─── EXERCISE DATA

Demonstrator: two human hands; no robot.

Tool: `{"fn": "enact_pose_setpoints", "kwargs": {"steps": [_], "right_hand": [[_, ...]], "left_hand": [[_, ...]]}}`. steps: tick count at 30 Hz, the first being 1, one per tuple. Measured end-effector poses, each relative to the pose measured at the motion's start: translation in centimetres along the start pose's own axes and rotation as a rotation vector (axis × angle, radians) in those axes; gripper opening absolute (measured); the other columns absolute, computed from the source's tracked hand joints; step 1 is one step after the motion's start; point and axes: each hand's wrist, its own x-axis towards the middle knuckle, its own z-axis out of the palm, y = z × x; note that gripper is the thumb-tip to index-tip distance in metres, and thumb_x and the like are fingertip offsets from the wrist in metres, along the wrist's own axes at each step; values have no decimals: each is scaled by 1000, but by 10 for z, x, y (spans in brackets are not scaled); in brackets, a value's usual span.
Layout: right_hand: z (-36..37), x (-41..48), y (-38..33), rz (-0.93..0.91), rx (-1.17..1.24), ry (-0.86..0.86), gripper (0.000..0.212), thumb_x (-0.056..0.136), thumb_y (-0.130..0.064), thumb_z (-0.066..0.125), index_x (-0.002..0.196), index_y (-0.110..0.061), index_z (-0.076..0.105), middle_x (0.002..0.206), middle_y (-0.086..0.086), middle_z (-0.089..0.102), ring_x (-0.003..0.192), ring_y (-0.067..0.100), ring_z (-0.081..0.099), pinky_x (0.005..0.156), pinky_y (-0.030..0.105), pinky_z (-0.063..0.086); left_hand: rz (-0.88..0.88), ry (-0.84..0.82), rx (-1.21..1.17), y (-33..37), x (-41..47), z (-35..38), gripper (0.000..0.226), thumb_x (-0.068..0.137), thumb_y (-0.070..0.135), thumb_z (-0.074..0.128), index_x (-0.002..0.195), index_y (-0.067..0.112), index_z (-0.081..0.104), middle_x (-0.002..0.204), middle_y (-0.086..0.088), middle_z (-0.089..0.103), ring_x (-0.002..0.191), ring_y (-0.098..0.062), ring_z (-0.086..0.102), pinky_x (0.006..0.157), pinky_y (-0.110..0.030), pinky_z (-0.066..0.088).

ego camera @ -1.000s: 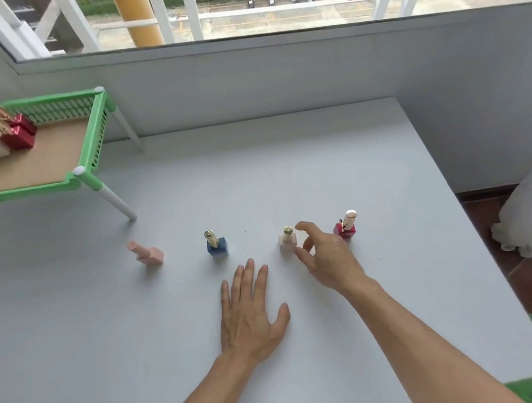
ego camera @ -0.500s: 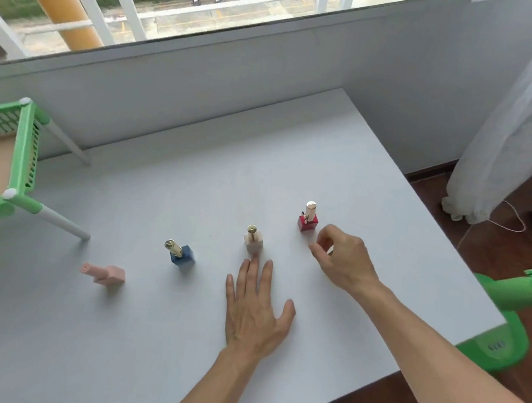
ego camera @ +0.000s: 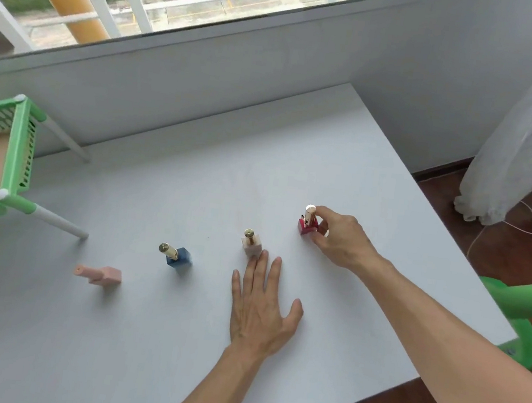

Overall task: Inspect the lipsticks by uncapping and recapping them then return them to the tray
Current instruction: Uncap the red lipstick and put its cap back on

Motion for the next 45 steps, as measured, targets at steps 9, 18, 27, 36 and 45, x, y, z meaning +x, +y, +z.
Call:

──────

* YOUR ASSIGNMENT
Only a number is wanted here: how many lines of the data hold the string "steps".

* EXPECTED ANSWER
2